Furthermore, several international pharmaceutical companies and foundations, including LEO Pharma, Lundbeck, and the Novo Nordisk Foundation, have recently contributed funds to the AMR Action Fund initiative to invest in small and medium-sized biotech companies developing innovative forms of antibiotics. The AMR Action Fund has raised approximately 6 billion Danish kroner, which may sound like a lot but does not guarantee the viability of the companies that manage to bring new products to market.

Denmark is well-positioned

The majority of sales of new antibiotics are in the U.S. market, where the average annual revenue after market registration falls far short of development costs, as well as the costs associated with production and marketing. This has contributed to several bankruptcies among companies that succeeded in getting new antibiotics to market.

Therefore, further initiatives are needed, such as subsidizing the reduction of development costs, strengthening post-market turnover using methods like Market Entry Rewards, or more widespread use of the subscription payment model.

EFPIA (European Federation of Pharmaceutical Industries and Associations) has recently published a report arguing for EU implementation of a Transferable Exclusivity Extension (TEE), i.e., a “voucher” awarded to a company that develops a new and eligible antibiotic. The voucher can then be used by the company to extend the exclusivity of one of its own drugs or sold to another company for similar use.

This is an exciting and necessary proposal. However, with such a solution and without concurrent incentives, there is a likelihood that the pricing of new antibiotics will follow the model for orphan drugs (for rare diseases), which, in extreme cases, can cost millions of kroner for a treatment.

It is evident that there should be international and EU-level efforts to find appropriate solutions to the antibiotic resistance issue. Still, Denmark has good conditions for research and development in this area, and with a concrete and ambitious public-private partnership strategy aimed at new prevention and treatment options, we could all benefit, both in terms of health, healthcare economics, and commercially.

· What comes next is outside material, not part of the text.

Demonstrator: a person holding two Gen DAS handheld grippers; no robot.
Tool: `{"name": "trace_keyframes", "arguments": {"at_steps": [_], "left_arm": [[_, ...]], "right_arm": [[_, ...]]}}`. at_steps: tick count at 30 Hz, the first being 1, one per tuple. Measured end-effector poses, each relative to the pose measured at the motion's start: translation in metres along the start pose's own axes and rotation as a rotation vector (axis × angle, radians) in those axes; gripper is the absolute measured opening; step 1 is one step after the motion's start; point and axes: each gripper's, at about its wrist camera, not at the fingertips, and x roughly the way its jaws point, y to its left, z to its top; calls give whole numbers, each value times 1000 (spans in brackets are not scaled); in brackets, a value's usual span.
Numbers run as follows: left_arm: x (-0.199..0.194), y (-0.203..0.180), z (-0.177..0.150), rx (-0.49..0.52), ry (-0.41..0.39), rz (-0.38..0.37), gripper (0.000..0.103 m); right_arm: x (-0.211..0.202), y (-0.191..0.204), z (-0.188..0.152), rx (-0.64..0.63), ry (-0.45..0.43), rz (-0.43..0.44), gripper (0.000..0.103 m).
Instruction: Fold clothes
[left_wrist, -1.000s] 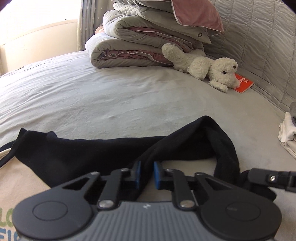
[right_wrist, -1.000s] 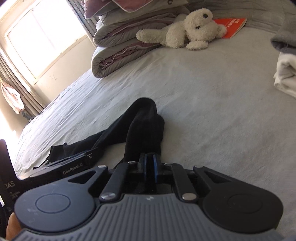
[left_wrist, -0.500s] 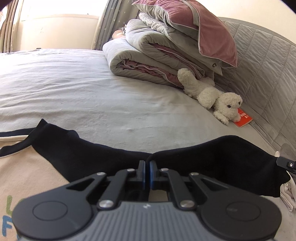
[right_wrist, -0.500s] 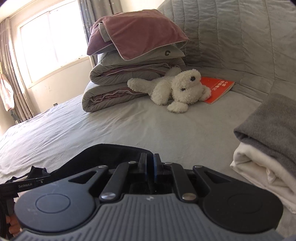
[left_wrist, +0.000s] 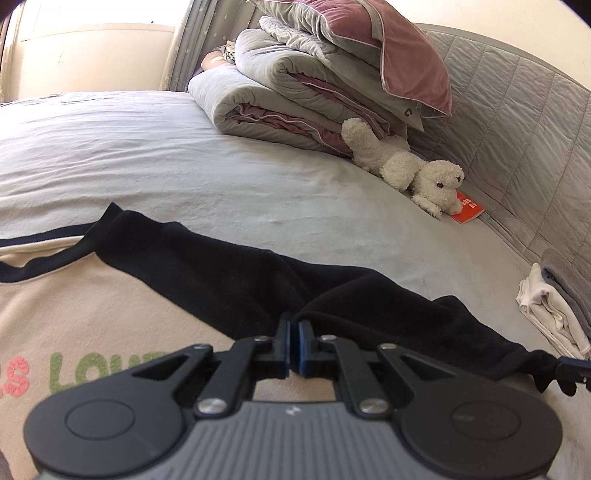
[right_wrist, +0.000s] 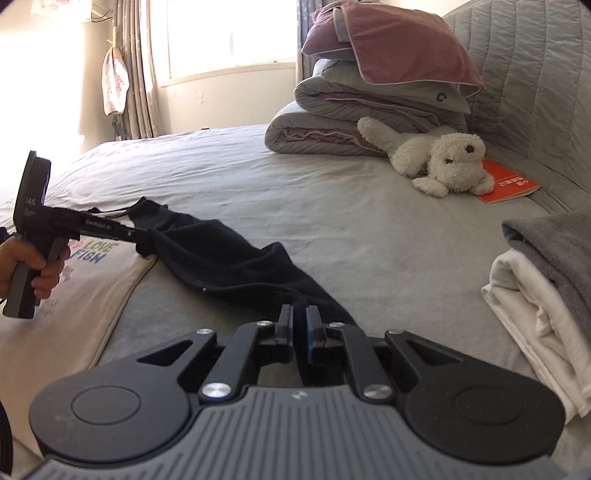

Regardless, this area should be prioritized highly. The need is there, both from an individual and societal perspective. The question remains whether a future cure for a new and threatening antibiotic-resistant bacterial infection in, for example, the respiratory tract, intestines, or bloodstream – if such a treatment ever makes it to market – will be priced closer to Comirnaty or Humira. And, of course, whether it will be accessible to all.